In [5]:
import torch
import torch.nn as nn
from torch.utils.data import DataLoader, TensorDataset
import numpy as np
import pandas as pd
import random
from sklearn.metrics import accuracy_score
from nltk.tokenize import word_tokenize
from collections import Counter
from nltk.corpus import stopwords
from nltk.tokenize.toktok import ToktokTokenizer
from nltk.stem import WordNetLemmatizer
from string import digits
from string import punctuation

In [6]:
device = torch.device('cuda' if torch.cuda.is_available() else 'cpu')
print(device)

cuda


In [7]:
def remove_stopwords(text: str) -> str:
    stop_word_list = stopwords.words('english')
    tokenizer = ToktokTokenizer()
    tokens = tokenizer.tokenize(text)
    tokens = [token.strip() for token in tokens]
    filtered_tokens = [token for token in tokens if token.lower() not in stop_word_list]
    preprocessed_text = ' '.join(filtered_tokens)
    return preprocessed_text

def lemmatization(text: str) -> str:
    tokens = word_tokenize(text)
    wl = WordNetLemmatizer()
    lemma_tokens= []
    for token in text.split():
        word1 = wl.lemmatize(token,pos = "n")
        word2 = wl.lemmatize(word1,pos = "v")
        word3 = wl.lemmatize(word2,pos = "a")
        word4 = wl.lemmatize(word3,pos = "r")
        lemma_tokens.append(word4)
    preprocessed_text = ' '.join(lemma_tokens)
    return preprocessed_text
    
def remove_punctuation(text: str) -> str:
    tokens = [token for token in text if token not in punctuation]
    preprocessed_text = ''.join(tokens)
    return preprocessed_text

def remove_digit(text: str) -> str:
    tokens = [token for token in text if token not in digits]
    preprocessed_text = ''.join(tokens)
    return preprocessed_text
    
def preprocessing_function(text: str) -> str:
    preprocess_text = text.lower()
    #preprocessed_text = lemmatization(text)
    #preprocessed_text = remove_stopwords(preprocessed_text)
    #preprocessed_text = remove_punctuation(preprocessed_text)
    #preprocessed_text = remove_digit(preprocessed_text)
    return preprocess_text

In [8]:
def label_map(label):
    if label == "neutral":
        return 0
    elif label == "anger":
        return 1
    elif label == "joy":
        return 2
    elif label == "surprise":
        return 3
    elif label == "sadness":
        return 4
    elif label == "disgust":
        return 5
    elif label == "fear":
        return 6

def man_map(speaker):
    if speaker == "Ross":
        return 1
    elif speaker == "Joey":
        return 2
    elif speaker == "Rachel":
        return 3
    elif speaker == "Phoeba":
        return 4
    elif speaker == "Monica":
        return 5
    elif speaker == "Chandler":
        return 6
    else:
        return 7

def encode(text, word2index, label, speaker, N):
    tokenized = word_tokenize(text)
    encoded = [0]*N
    enc1 = [word2index.get(word) for word in tokenized]
    length = min(N, len(enc1))
    encoded[:length] = enc1[:length]
    #encoded.insert(man_map(speaker) ,0)
    return (encoded,label)

def encode_test(text, word2index, speaker, N):
    tokenized = word_tokenize(text)
    for i,word in enumerate(tokenized):
        if word2index.get(word)==None:
            tokenized[i]='unk'
    encoded = [0]*N
    enc1 = [word2index.get(word) for word in tokenized]
    length = min(N, len(enc1))
    encoded[:length] = enc1[:length]
    #encoded.insert(man_map(speaker) ,0)
    return encoded

In [10]:
train_df = pd.read_csv('train_HW2dataset.csv')
dev_df = pd.read_csv('dev_HW2dataset.csv')

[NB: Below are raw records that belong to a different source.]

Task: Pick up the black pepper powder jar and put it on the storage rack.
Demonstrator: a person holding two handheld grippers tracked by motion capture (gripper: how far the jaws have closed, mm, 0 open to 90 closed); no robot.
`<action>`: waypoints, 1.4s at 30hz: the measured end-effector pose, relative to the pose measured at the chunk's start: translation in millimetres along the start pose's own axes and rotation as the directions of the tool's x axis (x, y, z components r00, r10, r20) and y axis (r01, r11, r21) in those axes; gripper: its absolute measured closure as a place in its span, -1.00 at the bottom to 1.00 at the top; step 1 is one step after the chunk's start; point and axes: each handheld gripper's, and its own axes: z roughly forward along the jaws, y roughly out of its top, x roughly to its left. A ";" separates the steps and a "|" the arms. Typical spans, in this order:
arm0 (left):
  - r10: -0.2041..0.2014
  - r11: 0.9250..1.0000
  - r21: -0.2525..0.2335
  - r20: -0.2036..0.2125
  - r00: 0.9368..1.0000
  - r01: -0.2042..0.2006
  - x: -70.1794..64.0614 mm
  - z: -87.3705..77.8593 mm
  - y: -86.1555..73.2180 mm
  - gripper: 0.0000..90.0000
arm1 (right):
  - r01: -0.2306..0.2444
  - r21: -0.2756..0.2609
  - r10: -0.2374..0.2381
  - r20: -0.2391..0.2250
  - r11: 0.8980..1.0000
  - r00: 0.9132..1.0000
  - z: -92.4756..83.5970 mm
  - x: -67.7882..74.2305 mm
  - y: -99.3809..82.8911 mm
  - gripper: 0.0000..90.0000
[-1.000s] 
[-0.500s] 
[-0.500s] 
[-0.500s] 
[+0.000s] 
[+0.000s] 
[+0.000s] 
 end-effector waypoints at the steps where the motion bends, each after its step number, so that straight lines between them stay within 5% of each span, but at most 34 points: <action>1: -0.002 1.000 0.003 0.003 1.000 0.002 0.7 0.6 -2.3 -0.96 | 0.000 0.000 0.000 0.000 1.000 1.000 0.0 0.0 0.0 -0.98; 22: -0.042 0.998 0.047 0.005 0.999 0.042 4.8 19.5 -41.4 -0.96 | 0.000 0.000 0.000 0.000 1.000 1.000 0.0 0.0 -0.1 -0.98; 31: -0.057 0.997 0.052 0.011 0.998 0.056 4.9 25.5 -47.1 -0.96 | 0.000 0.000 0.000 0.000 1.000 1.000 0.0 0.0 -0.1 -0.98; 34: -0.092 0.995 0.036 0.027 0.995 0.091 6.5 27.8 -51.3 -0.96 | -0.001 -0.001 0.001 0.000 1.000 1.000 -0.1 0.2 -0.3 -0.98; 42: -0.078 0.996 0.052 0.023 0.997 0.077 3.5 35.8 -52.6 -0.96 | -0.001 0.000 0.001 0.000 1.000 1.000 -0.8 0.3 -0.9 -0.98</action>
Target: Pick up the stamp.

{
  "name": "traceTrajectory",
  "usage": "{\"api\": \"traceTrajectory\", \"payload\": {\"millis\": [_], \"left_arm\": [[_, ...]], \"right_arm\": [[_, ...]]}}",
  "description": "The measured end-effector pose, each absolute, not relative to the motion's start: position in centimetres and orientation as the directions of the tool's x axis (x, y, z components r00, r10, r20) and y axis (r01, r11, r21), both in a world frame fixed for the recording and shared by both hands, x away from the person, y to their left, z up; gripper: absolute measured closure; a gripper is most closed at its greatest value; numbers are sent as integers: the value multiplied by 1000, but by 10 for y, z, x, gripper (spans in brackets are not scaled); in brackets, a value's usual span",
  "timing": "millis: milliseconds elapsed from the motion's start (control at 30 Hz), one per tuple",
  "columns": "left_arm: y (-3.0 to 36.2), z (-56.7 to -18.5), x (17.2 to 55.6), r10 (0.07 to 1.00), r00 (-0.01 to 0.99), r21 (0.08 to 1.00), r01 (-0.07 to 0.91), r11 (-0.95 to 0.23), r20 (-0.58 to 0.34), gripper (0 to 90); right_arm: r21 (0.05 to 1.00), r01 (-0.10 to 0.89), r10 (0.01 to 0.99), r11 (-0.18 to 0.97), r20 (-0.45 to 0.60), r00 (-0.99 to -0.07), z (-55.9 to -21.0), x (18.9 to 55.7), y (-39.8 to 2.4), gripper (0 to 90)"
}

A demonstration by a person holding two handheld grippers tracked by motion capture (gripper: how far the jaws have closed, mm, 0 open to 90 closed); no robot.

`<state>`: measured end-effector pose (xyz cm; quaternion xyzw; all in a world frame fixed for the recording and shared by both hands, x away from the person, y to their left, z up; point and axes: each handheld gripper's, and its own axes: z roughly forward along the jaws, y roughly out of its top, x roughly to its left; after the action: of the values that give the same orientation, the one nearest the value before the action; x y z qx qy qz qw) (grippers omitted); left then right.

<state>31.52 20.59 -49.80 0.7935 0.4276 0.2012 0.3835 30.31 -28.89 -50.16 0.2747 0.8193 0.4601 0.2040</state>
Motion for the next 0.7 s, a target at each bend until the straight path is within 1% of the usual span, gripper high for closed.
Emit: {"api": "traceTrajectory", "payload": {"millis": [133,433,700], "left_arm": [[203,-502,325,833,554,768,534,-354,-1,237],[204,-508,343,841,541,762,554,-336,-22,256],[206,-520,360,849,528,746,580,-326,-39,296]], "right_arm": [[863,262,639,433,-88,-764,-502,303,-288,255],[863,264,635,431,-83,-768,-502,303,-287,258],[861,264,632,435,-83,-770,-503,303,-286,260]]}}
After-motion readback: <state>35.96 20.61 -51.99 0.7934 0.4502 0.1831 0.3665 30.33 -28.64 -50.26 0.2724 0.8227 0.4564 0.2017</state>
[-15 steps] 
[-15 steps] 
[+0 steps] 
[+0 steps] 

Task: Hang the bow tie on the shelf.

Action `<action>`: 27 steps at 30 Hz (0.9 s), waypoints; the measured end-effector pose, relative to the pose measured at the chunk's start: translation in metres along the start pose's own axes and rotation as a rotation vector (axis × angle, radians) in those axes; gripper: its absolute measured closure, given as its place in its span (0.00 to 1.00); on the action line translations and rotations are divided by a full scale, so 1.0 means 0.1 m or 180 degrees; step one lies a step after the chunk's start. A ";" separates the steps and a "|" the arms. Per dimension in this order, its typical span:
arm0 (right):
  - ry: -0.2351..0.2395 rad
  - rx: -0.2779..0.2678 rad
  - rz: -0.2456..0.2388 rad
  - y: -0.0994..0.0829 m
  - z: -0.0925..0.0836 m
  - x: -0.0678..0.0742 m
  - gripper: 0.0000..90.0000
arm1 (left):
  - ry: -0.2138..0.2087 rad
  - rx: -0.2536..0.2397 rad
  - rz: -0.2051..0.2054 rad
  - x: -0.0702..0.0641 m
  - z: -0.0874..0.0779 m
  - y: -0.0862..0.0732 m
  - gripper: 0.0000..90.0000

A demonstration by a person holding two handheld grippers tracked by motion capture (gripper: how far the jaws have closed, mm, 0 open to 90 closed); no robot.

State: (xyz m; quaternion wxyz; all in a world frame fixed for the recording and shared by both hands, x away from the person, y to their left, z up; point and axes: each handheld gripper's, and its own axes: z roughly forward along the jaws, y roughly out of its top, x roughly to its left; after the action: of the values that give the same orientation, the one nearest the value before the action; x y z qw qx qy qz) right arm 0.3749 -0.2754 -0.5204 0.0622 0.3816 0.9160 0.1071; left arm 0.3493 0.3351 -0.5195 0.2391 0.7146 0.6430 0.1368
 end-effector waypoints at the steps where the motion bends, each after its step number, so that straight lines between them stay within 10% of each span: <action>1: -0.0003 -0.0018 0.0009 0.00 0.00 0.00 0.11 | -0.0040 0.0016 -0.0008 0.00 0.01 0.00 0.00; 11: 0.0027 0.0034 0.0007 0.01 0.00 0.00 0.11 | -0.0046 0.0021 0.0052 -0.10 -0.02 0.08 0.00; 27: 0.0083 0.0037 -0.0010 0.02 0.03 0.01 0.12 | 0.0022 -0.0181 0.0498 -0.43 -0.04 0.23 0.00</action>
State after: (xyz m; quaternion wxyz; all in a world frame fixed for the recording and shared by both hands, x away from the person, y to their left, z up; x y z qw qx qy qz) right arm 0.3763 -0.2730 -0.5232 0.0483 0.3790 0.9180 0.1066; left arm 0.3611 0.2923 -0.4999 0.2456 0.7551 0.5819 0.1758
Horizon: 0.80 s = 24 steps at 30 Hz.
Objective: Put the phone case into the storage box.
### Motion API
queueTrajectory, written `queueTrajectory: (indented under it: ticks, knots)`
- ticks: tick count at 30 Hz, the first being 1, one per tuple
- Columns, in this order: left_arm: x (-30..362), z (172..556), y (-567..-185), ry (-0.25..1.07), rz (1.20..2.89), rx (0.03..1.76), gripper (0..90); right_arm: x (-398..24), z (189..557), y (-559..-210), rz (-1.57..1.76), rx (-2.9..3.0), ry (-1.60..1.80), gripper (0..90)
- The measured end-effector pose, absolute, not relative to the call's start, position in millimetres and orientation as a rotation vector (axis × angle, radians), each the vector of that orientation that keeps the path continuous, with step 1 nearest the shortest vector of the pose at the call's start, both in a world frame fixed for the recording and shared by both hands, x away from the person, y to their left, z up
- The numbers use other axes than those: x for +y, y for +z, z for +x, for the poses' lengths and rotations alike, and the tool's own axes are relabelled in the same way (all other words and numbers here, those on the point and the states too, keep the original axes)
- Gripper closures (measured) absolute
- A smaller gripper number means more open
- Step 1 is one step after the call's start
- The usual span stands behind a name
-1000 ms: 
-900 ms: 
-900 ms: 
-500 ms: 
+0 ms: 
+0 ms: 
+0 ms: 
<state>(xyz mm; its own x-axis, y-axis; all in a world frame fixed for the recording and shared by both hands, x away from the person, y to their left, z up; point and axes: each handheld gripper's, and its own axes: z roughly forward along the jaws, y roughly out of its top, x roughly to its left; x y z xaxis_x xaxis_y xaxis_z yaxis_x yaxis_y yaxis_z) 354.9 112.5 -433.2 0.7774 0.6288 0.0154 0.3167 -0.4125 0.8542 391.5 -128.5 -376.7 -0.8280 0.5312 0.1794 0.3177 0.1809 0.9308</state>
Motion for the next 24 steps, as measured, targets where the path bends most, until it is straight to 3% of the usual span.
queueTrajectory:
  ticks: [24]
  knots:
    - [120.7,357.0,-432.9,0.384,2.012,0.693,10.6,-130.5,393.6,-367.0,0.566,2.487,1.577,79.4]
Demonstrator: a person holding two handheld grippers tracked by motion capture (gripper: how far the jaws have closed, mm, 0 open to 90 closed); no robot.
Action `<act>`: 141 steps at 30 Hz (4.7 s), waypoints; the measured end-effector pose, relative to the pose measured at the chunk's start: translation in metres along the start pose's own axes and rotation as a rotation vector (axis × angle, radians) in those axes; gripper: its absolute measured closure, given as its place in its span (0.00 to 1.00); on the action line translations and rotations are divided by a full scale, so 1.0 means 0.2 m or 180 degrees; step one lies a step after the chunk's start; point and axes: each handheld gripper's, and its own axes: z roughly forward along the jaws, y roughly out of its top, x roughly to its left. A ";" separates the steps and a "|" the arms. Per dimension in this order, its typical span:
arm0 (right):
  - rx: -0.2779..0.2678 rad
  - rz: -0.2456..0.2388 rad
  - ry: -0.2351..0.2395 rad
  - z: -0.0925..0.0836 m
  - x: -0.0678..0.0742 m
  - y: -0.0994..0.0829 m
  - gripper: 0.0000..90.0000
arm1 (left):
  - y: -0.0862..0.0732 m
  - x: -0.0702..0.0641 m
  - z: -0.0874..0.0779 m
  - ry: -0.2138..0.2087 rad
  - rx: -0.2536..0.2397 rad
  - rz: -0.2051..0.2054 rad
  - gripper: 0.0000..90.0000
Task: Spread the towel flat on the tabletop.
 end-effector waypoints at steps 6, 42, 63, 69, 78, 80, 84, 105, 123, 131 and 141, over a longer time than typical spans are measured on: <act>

train_df = train_df[['Emotion','Utterance','Speaker']]
dev_df = dev_df[['Emotion','Utterance','Speaker']]

train_set = list(train_df.to_records(index=False))
dev_set = list(dev_df.to_records(index=False))

counts = Counter()
new_set = []
for ds in [train_set, dev_set]:
    for label,text,speaker in ds:
        text = preprocessing_function(text)
        new_set.append((label,text,speaker))
        counts.update(word_tokenize(text))

word2index = {'unk':0}
for i,word in enumerate(counts.keys()):
    word2index[word] = i+1
index2word = {v:k for k,v in word2index.items()}

emb_size = 300
c = 0
pretrained_weight = np.zeros((len(word2index), emb_size), dtype="float32")

with open('glove.840B.300d.txt','rt',encoding="utf-8") as fi:
    for line in fi:
        i_word = line.split(' ')[0]
        i_embeddings = [float(val) for val in line.split(' ')[1:]]
        if i_word in word2index:
            pretrained_weight[word2index[i_word]] = i_embeddings
            c += 1

new_encoded = [(encode(Utterance,word2index,label_map(label), speaker, 20)) for label, Utterance, speaker in new_set]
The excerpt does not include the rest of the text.